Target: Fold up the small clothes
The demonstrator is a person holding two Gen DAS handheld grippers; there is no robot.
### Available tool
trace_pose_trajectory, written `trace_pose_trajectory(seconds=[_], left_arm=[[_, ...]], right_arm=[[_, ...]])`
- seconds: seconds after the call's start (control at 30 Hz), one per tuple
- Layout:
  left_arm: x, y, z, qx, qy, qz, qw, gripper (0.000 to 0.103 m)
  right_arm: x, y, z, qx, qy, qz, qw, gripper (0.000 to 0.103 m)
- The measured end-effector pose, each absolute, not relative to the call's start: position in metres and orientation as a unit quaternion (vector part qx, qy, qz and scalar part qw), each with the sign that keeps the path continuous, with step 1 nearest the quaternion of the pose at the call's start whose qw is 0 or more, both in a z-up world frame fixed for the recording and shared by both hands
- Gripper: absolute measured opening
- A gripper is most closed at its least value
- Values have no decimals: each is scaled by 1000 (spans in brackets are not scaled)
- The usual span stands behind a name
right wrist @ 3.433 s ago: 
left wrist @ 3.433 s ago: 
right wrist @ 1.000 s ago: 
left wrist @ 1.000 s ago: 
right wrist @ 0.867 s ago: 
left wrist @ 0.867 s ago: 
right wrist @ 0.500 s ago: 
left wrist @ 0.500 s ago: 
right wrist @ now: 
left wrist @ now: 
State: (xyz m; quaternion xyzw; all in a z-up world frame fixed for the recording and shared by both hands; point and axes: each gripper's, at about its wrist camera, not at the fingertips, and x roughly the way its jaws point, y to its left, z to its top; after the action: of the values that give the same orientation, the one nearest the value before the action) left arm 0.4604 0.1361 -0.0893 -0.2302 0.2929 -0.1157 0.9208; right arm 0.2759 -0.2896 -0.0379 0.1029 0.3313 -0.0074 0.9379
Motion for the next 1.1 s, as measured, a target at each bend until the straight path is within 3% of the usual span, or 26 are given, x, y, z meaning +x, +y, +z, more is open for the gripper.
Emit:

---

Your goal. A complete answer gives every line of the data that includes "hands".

Solution to this problem.
- The measured end-effector pose, each absolute, not relative to the call's start: position in metres and orientation as a unit quaternion (vector part qx, qy, qz and scalar part qw), each with the sign that keeps the path continuous, with step 1 nearest the quaternion of the pose at the call's start whose qw is 0 or more, both in a z-up world frame fixed for the recording and shared by both hands
State: (xyz m; quaternion xyzw; all in a z-up world frame fixed for the recording and shared by both hands; point and axes: each gripper's, at about its wrist camera, not at the fingertips, and x roughly the way its jaws point, y to its left, z to its top; after the action: of the values that give the same orientation, the one nearest the value before the action) left arm 0.4604 0.1361 -0.0893 -0.2302 0.2929 -0.1157 0.9208; right arm 0.2759 -0.2896 -0.0379 0.1029 0.3313 -0.0074 0.9379

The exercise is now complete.